Increasing strength
Definition
Strength is a measure of the ability of an individual in relation to the amount of weight they can lift or move. Many factors can affect strength, some which we have no control over eg genetics, body type. What can make a difference is hard training, good nutrition, supplementation and proper rest.
Diet
Following the guidelines in the basic sports nutrition section is a good foundation for any athlete. To specifically increase strength:
- Consume around at least 1 gram of protein per pound of lean bodyweight per day to aid full muscle recovery and keep a positive nitrogen balance.
- Make sure carbohydrate is also eaten at every meal to provide fuel for the workout. Remember lack of energy = lack of strength!
- Eat every 3 hours so you having 5-6 meals per day to keep muscle glycogen levels up and give a regular supply of nutrients for repair.

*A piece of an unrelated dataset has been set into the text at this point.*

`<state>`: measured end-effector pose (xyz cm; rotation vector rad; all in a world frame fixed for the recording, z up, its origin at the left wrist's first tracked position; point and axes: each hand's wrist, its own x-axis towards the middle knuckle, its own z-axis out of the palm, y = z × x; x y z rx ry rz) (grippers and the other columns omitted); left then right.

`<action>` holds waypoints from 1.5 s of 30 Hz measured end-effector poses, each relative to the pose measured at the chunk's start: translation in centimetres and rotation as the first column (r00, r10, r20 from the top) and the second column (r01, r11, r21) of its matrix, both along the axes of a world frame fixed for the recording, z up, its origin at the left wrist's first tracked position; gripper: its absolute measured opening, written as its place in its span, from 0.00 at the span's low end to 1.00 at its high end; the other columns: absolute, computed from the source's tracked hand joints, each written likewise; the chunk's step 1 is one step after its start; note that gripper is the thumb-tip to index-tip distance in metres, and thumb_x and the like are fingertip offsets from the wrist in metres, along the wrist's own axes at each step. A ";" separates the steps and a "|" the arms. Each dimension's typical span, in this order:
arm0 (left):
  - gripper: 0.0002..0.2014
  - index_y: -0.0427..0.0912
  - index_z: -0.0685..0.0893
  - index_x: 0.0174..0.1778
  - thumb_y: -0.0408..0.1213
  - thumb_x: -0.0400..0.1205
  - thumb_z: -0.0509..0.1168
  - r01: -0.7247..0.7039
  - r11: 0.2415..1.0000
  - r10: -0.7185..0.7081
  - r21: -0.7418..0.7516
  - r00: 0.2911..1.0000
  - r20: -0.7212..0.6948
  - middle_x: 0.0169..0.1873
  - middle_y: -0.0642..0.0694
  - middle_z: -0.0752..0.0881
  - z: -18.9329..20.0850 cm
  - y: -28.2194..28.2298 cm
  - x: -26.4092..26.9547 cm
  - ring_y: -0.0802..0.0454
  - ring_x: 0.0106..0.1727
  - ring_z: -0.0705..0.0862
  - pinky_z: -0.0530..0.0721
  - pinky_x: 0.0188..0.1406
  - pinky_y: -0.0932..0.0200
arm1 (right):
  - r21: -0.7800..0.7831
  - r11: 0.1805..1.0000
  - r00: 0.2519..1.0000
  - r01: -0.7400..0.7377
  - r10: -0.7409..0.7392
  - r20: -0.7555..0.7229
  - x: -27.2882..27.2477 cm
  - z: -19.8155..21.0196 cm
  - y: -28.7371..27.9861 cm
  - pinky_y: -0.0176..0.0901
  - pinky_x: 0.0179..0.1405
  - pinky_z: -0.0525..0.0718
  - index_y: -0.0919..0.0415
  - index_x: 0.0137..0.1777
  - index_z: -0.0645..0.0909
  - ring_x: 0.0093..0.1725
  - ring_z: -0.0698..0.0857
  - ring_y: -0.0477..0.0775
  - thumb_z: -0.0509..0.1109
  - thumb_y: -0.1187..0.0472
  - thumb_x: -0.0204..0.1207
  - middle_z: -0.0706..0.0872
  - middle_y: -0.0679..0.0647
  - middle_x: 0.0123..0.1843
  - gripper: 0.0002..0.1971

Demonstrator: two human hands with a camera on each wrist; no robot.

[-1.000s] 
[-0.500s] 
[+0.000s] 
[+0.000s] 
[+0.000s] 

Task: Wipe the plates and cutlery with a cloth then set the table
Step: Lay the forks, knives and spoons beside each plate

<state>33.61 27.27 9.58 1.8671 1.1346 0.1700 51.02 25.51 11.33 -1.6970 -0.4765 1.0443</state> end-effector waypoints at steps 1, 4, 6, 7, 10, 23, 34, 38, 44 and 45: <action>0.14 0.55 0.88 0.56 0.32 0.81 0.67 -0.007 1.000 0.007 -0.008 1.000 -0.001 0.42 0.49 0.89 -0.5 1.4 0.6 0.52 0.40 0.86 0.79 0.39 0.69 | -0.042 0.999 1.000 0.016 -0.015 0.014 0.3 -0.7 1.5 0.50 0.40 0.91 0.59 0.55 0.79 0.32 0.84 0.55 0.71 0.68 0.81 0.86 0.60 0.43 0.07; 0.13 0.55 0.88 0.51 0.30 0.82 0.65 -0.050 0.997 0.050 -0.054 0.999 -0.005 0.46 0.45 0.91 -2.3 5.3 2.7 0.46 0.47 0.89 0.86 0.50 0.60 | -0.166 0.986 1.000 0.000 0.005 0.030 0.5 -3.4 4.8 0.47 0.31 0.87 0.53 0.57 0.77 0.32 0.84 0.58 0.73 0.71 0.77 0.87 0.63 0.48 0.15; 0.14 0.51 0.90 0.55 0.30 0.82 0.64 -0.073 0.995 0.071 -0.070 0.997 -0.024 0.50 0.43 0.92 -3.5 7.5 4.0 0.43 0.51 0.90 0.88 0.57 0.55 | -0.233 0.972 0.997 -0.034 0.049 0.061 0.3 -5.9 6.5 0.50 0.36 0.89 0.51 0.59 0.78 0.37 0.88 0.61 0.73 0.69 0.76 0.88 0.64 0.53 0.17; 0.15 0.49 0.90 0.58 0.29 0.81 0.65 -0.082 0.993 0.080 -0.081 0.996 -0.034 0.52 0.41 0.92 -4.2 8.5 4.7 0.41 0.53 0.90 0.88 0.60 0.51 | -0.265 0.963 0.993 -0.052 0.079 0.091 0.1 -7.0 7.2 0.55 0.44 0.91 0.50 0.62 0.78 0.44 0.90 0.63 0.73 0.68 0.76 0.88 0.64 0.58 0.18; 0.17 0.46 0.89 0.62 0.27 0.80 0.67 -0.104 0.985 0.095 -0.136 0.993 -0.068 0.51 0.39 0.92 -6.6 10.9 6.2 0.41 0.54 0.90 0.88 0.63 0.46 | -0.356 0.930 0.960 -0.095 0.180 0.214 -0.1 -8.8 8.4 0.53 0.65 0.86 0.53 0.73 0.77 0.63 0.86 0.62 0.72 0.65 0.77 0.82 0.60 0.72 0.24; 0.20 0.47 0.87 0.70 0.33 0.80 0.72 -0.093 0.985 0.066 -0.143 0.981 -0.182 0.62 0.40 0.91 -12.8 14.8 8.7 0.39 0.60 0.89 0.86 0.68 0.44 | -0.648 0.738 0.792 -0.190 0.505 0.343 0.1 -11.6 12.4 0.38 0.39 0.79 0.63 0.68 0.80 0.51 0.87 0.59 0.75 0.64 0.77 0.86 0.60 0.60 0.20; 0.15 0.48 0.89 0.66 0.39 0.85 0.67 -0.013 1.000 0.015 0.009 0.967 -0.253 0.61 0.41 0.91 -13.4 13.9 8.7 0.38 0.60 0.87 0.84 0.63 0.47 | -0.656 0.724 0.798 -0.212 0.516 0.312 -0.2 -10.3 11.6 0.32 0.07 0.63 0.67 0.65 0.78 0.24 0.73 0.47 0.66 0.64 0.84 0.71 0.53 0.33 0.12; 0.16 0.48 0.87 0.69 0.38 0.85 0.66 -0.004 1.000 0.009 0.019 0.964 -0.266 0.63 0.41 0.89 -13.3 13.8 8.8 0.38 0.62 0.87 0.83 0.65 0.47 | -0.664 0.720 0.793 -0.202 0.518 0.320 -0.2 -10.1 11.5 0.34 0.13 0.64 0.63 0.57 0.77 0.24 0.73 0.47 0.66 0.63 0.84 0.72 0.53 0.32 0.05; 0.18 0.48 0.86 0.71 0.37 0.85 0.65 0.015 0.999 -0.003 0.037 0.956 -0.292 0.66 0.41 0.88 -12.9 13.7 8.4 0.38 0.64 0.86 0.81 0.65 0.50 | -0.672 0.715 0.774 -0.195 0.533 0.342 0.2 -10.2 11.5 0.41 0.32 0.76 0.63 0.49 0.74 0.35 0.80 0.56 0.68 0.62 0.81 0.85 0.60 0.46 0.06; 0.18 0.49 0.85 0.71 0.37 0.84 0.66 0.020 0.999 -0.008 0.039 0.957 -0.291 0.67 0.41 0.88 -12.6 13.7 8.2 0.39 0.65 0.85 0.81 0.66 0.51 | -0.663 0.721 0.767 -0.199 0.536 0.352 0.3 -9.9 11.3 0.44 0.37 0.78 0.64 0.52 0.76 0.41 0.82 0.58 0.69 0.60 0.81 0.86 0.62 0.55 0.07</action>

- Always have a meal replacement supplement containing both carbohydrate and protein immediately after exercise to give optimum muscle recovery.
- Always drink plenty of water!
- Increase fruit and vegetable intake to obtain key vitamins and minerals needed for recovery.
Supplements
Strength can be enhanced using various supplements.
Most useful are:
- Protein supplements use as and when to top up protein levels in the diet and to enhance an already carbohydrate rich meal.
- Creatine monohydrate Studies show increases in strength of around 10%.
- Most research has used the powder form in the following doses:
- Loading phase Four 5g servings per day for first 5-6 days (If you do not want weight gain miss out this step). 1 dose should be taken straight after exercise.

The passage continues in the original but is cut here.